Data for analysis below:

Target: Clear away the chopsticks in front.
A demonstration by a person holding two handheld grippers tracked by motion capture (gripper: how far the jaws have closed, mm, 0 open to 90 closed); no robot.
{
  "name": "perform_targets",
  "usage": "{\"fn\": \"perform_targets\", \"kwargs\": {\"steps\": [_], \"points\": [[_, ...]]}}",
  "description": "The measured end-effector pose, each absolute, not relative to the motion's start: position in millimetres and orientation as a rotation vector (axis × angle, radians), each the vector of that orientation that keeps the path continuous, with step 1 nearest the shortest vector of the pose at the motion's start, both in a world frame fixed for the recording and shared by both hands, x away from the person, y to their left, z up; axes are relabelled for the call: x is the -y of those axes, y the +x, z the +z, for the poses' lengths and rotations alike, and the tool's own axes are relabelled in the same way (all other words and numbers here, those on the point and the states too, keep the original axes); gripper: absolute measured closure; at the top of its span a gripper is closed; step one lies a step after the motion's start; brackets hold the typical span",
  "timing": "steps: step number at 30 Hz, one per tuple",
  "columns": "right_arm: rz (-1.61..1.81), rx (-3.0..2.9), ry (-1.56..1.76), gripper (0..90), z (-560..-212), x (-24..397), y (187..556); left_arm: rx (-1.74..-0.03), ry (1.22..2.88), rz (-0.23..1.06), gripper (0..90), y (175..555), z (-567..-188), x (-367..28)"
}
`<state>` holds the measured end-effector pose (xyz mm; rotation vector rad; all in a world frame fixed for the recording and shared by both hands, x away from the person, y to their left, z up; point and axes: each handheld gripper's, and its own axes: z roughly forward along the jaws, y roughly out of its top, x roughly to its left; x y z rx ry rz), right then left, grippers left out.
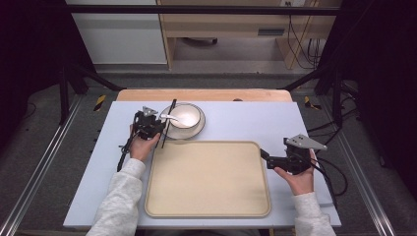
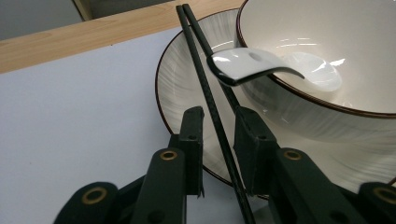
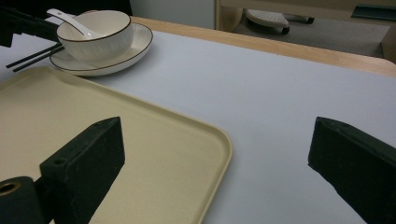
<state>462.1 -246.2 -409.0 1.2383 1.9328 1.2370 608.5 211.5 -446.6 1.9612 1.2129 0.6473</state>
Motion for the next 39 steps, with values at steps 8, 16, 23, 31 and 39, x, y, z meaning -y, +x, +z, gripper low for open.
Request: {"fn": "perform_targets", "kwargs": {"steps": [8, 16, 23, 31, 39], "points": [[1.24, -1.934, 1.238, 4.3, -409, 247, 462, -1.228, 1.99, 0.65, 72.9, 618, -447, -208], [1.237, -1.937, 1.238, 4.4, -410, 247, 462, -1.239, 2.001, 0.632, 80.6, 623, -454, -203], [1.236, -1.937, 1.237, 4.5, -410, 247, 462, -1.266, 1.983, 0.634, 85.2, 624, -455, -202], [1.239, -1.938, 1.24, 4.5, -410, 247, 463, -1.301, 1.96, 0.635, 85.7, 622, -453, -205], [1.24, -1.925, 1.248, 3.8, -409, 248, 462, -1.312, 1.916, 0.637, 85.7, 612, -444, -217]]}}
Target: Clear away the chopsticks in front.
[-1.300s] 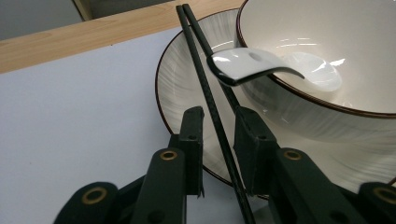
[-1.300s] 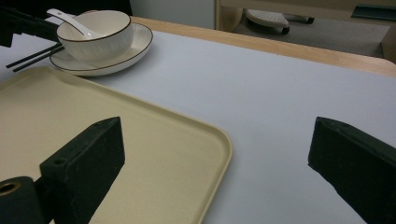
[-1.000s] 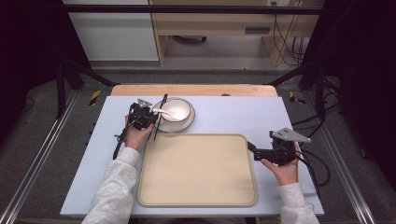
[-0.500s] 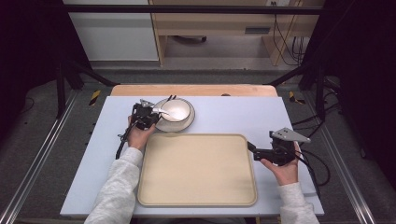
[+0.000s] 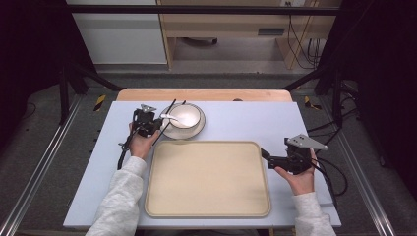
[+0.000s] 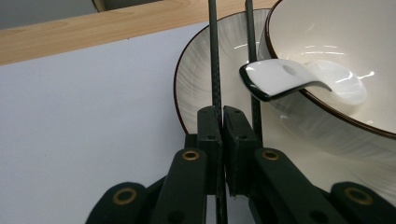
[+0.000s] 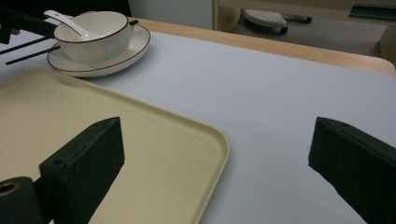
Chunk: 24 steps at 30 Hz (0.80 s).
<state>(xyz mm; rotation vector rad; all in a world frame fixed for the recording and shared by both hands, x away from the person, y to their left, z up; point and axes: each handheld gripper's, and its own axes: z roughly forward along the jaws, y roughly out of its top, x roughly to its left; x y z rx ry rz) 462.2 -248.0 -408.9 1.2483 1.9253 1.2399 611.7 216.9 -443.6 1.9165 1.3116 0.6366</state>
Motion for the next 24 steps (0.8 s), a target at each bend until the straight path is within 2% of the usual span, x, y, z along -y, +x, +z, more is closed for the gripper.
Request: {"fn": "perform_targets", "kwargs": {"steps": [24], "points": [[1.234, -1.906, 1.254, 2.7, -406, 251, 460, -1.356, 1.815, 0.685, 85.8, 556, -426, -248]]}}
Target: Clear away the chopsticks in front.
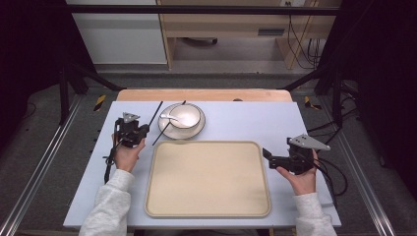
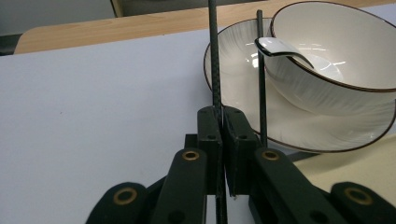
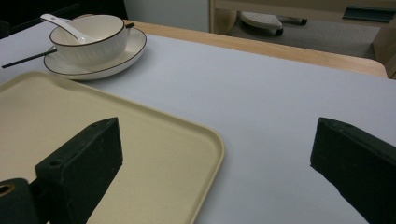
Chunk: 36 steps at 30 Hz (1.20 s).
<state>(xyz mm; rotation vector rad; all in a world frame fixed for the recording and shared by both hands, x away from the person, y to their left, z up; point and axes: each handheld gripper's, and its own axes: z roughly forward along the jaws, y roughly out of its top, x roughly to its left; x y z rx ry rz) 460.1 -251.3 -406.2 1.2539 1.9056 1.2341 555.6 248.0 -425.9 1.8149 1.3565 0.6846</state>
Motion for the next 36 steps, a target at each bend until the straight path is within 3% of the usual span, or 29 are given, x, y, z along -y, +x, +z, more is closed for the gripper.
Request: {"fn": "perform_targets", "kwargs": {"steps": [36], "points": [[1.258, -1.893, 1.253, 2.7, -404, 252, 454, -1.469, 1.64, 0.743, 85.7, 451, -416, -255]]}}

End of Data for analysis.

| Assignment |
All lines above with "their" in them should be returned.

| Result |
  "description": "The measured end-effector pose, each absolute, not relative to the motion's start: position in millimetres and orientation as a rotation vector (axis × angle, radians), each the vector of that orientation that keeps the path continuous, with step 1 nearest the shortest vector of the pose at the motion's start, both in a world frame fixed for the recording and shared by both hands, x away from the person, y to their left, z up; axes are relabelled for the call: x is the -y of those axes, y the +x, z the +z, for the poses' lengths and rotations alike, and the tool's own axes are relabelled in the same way (all other words and numbers here, those on the point and the states too, keep the original axes); gripper: absolute measured closure; at the top of its span a gripper is closed; step one lies a step after the motion's start; brackets hold the typical span",
`<state>` holds the measured end-effector pose (xyz mm; rotation vector rad; all in a world frame fixed for the recording and shared by both hands, x away from the person, y to their left, z up; point and axes: each handheld gripper's, and its own axes: z roughly forward along the jaws, y roughly out of its top, x roughly to its left; x y z rx ry rz), right then left, grippers left out.
<state>(xyz mm; rotation vector rad; all in a world frame fixed for the recording and shared by both hands, x away from the person, y to their left, z up; point and axes: each handheld gripper's, and its own axes: z roughly forward along the jaws, y roughly out of its top, x roughly to its left; x y z rx ry rz) 462.2 -248.0 -408.9 1.2483 1.9253 1.2399 611.7 216.9 -443.6 1.9165 1.3116 0.6366</state>
<state>(xyz mm; rotation vector rad; all in a world frame fixed for the recording and shared by both hands, x away from the person, y to their left, z up; point and axes: each handheld gripper's, and its own axes: z roughly forward along the jaws, y roughly out of its top, x roughly to its left; x y z rx ry rz) 460.1 -251.3 -406.2 1.2539 1.9056 1.2341 555.6 248.0 -425.9 1.8149 1.3565 0.6846</state>

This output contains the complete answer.